**** Data section
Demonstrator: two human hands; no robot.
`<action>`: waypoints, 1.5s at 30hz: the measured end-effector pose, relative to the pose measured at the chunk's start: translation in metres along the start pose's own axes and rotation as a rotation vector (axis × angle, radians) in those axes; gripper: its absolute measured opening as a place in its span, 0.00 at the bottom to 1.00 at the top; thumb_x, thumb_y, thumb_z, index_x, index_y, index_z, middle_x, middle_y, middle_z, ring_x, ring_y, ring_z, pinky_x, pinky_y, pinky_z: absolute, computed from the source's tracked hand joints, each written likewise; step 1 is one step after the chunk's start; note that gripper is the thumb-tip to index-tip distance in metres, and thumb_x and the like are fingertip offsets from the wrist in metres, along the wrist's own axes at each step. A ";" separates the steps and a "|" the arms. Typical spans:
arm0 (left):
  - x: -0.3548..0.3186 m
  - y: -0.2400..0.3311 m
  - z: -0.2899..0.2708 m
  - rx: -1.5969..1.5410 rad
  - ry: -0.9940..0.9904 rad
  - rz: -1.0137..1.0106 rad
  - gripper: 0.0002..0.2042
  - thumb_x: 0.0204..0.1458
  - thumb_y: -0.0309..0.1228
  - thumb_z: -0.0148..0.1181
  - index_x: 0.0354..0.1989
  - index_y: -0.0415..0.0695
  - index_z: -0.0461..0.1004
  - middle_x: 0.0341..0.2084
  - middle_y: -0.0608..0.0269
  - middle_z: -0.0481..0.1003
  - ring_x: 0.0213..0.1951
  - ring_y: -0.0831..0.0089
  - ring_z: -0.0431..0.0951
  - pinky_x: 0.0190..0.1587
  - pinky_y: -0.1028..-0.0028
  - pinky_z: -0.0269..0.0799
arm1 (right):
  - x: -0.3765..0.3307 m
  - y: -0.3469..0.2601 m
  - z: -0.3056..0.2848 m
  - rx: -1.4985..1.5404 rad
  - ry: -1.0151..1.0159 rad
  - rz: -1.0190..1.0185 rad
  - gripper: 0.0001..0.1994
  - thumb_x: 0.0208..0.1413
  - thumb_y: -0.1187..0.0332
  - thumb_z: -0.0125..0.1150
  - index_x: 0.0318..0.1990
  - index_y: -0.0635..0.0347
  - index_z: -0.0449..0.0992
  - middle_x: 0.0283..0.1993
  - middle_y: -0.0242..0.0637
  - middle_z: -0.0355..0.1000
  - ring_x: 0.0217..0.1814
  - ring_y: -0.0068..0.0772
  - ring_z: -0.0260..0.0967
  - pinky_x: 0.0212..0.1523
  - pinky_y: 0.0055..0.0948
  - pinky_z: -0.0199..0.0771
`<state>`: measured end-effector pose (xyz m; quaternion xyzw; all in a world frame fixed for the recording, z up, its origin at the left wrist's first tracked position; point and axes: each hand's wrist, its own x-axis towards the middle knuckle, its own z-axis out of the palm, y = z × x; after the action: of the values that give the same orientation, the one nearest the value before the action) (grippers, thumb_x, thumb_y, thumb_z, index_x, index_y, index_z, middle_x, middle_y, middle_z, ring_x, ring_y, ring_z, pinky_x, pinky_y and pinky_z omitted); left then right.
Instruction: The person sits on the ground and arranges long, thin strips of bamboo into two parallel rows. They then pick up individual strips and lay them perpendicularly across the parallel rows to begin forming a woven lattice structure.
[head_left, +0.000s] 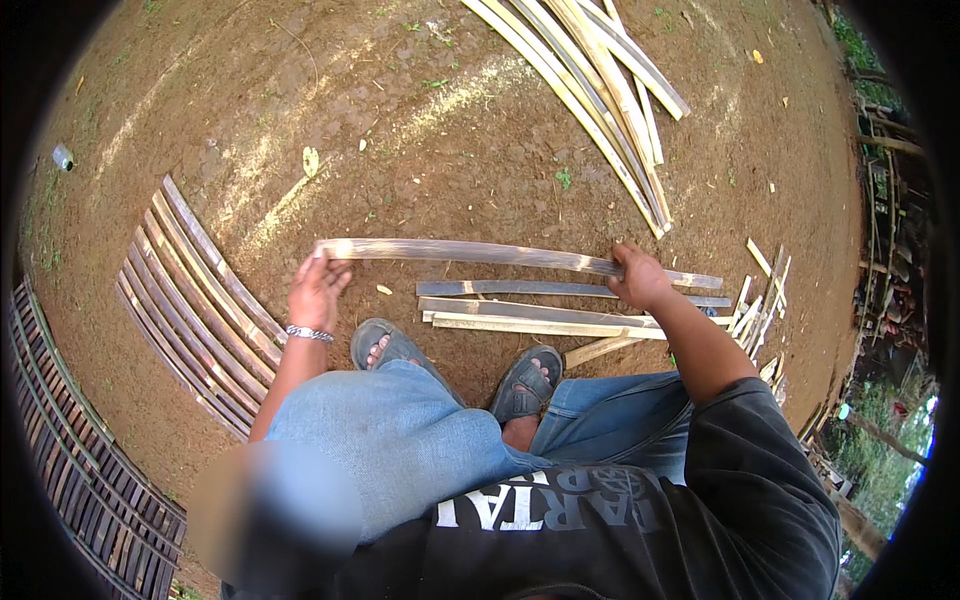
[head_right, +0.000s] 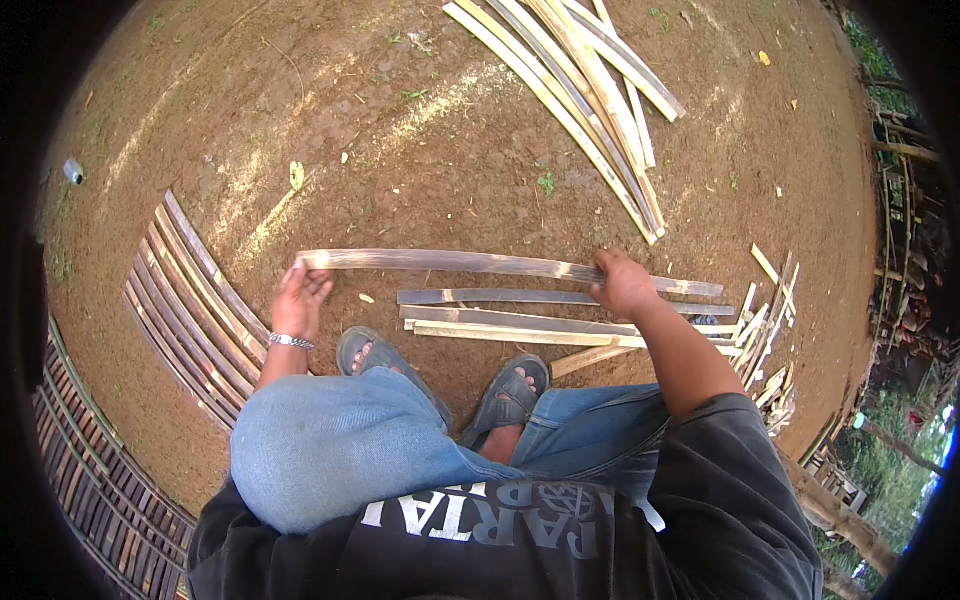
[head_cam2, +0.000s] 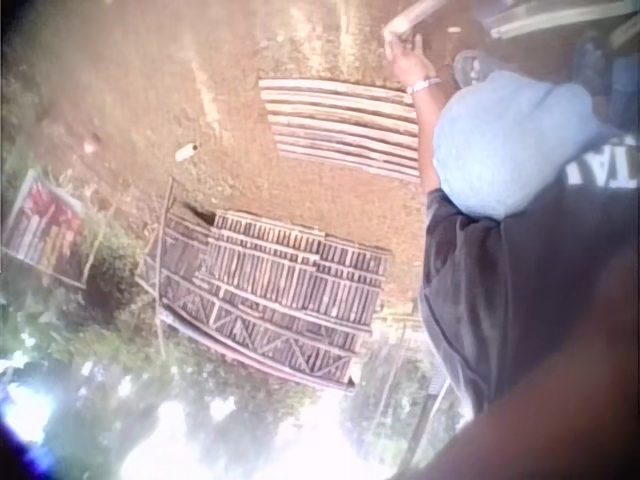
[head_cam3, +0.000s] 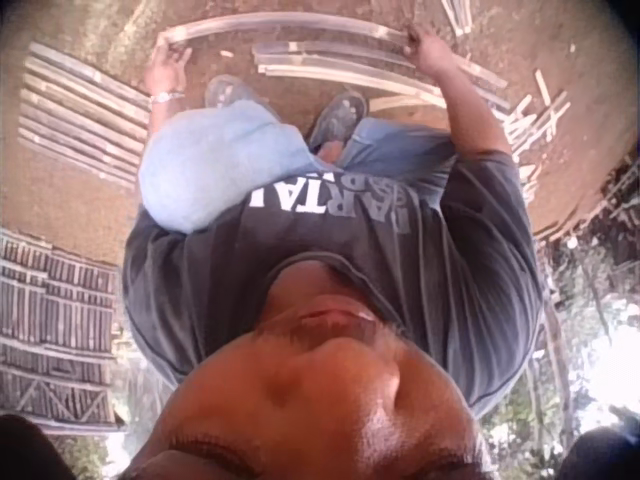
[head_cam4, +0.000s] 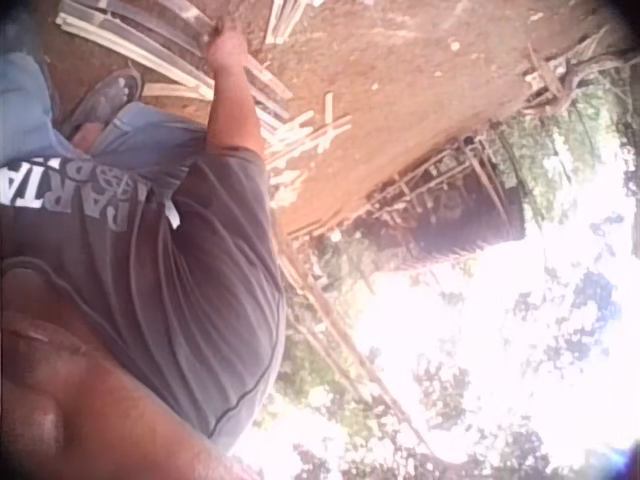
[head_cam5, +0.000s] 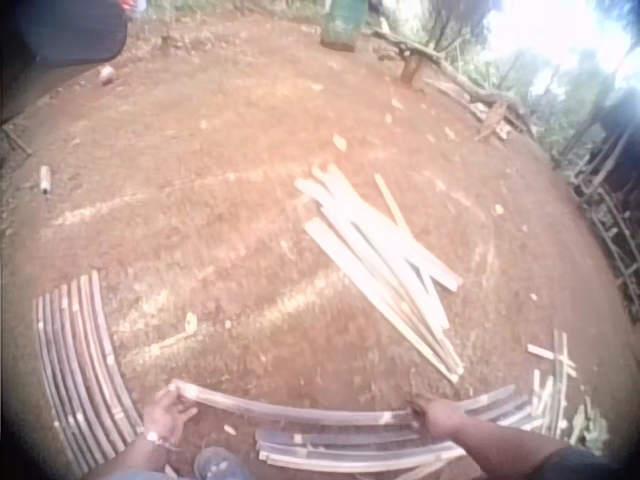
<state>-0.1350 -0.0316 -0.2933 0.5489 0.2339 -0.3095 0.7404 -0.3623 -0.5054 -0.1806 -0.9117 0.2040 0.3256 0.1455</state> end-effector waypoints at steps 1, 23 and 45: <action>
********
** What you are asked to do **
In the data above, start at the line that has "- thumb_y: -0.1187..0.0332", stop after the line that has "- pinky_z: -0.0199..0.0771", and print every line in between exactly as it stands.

** Worked solution **
  - thumb_y: -0.1187..0.0332
  - thumb_z: -0.0125..0.1150
  - index_x: 0.0318..0.1990
  - index_y: -0.0635..0.0347
  - index_z: -0.0449..0.0992
  - middle_x: 0.0283..0.1993
  - middle_y: -0.0242..0.0637
  - middle_z: -0.0355..0.1000
  - ring_x: 0.0217..0.1814
  - ring_y: -0.0068..0.0772
  - ring_z: -0.0260..0.0967
  - pinky_x: 0.0212..0.1523
  - pinky_y: 0.0055..0.0948
  - pinky_z: -0.0199..0.0771

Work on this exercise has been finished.